Penetrating Versus Closed
Penetrating injuries involve an object entering or lodging within the cranial cavity. In civilian populations, these most often result from projectile or knife wounds; in the military setting, blast-related shrapnel or missile injuries are the most common causes (Warden 2006). Penetrating injuries have been less studied than closed models. Closed head injuries occur due to a nonpenetrating injury to the brain, usually resulting from a rapid rotation or shaking of the brain within the skull, or by impact to the skull.

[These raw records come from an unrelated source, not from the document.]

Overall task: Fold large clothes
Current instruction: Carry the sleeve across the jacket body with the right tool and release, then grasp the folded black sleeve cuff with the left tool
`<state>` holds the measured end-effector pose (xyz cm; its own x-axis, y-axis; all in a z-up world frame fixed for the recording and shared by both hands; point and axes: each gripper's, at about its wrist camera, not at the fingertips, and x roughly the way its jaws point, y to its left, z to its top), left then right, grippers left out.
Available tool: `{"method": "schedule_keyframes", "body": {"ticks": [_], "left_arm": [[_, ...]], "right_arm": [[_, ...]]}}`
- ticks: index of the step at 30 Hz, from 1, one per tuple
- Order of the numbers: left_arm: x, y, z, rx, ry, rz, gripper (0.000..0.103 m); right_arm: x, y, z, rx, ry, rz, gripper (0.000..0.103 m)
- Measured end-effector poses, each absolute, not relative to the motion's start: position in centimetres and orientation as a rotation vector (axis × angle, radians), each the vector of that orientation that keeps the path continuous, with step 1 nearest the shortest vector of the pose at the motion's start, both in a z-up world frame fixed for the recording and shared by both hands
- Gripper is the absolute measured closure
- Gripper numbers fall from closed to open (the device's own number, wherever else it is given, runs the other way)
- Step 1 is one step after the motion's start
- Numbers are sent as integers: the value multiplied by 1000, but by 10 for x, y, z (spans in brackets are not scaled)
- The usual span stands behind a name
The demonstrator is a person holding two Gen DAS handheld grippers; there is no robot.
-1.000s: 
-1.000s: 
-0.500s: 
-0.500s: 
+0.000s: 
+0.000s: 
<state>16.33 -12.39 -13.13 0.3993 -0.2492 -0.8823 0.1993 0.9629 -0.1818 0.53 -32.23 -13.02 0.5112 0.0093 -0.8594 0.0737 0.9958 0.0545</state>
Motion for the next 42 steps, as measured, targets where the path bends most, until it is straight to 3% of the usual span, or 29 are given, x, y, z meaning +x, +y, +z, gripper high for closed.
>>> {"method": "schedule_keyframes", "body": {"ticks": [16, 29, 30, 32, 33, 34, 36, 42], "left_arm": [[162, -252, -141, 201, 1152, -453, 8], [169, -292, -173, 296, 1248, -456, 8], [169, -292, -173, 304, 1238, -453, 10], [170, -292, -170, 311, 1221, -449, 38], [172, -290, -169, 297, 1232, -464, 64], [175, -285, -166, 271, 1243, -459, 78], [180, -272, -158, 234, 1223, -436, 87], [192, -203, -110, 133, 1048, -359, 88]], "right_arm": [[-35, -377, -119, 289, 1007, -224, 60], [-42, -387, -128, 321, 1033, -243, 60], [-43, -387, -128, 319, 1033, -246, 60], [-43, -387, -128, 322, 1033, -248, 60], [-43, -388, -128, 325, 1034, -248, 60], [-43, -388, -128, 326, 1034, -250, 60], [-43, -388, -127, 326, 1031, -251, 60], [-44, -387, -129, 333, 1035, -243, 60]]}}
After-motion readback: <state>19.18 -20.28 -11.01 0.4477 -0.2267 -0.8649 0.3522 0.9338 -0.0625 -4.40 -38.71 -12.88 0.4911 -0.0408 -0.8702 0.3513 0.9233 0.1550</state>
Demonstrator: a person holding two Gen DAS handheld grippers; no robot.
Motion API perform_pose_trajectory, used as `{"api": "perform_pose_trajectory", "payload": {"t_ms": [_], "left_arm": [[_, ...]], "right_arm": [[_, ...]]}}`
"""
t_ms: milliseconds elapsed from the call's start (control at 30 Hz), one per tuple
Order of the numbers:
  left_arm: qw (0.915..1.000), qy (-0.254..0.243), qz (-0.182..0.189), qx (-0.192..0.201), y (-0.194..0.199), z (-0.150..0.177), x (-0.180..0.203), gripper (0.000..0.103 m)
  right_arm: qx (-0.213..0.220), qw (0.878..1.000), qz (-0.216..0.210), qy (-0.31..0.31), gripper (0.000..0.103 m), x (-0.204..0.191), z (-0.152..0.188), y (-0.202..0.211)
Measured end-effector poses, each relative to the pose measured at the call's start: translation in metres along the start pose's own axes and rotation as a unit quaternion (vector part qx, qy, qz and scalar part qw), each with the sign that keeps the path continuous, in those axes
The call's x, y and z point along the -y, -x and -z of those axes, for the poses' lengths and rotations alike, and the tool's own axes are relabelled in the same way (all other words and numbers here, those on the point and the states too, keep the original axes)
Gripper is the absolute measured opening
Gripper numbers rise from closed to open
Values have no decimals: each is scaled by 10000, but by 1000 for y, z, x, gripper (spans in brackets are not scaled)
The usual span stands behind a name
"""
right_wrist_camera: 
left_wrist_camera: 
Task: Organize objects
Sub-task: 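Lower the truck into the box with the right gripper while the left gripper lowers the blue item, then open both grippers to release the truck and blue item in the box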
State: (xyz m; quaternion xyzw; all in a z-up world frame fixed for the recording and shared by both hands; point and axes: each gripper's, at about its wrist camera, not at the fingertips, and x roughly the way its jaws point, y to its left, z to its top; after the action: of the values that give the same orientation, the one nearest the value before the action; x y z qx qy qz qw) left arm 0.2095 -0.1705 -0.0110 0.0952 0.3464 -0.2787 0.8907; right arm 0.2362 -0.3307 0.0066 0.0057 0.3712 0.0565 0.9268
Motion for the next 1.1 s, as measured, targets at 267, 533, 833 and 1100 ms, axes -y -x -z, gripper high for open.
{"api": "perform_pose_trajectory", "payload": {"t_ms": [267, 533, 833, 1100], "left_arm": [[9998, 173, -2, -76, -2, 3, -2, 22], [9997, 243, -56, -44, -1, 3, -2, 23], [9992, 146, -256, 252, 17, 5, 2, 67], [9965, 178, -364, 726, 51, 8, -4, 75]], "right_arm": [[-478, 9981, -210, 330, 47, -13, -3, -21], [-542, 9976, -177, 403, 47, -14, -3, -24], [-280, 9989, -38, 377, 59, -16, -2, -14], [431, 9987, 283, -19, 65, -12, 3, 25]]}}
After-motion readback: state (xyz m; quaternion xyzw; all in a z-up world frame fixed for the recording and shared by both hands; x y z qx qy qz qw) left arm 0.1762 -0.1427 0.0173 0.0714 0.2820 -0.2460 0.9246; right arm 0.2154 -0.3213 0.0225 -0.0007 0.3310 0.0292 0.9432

The most frequent causes of closed head injury are motor vehicle accidents or falls, resulting in either diffuse or focal injury. When not accompanied by penetrating wounds, a blast may also cause closed head injury. Common symptoms of nonpenetrating TBI include TAI, contusion, and subdural hemorrhage.
Military Versus Civilian
TBI has been the signature injury in the conflicts in Afghanistan and Iraq (Operation Enduring Freedom [OEF] and Operation Iraqi Freedom
[OIF]), with blast-induced neurotrauma (BINT) the most common cause due to increased use of improvised explosive devices (IEDs). It has been estimated that approximately 22 percent of military personnel in these war zones may sustain a TBI, and that as many as 60 percent of injured soldiers may have a TBI as part of their clinical spectrum (Terrio et al. 2009). Previous military campaigns have seen much lower rates of TBI-related injuries and mortality. In the Vietnam War, approximately 40 percent of the 58,000 U.S. combat fatalities were due to head and neck wounds and 14 percent survived a head injury (Schwab et al. 2003). In 1991, only about 20 percent of the military wounded in Operation Desert Storm were treated for head injuries (Carey 1996; Leedham and Blood 1992). The mortality and morbidity patterns during the OIF/OEF years still await full analysis.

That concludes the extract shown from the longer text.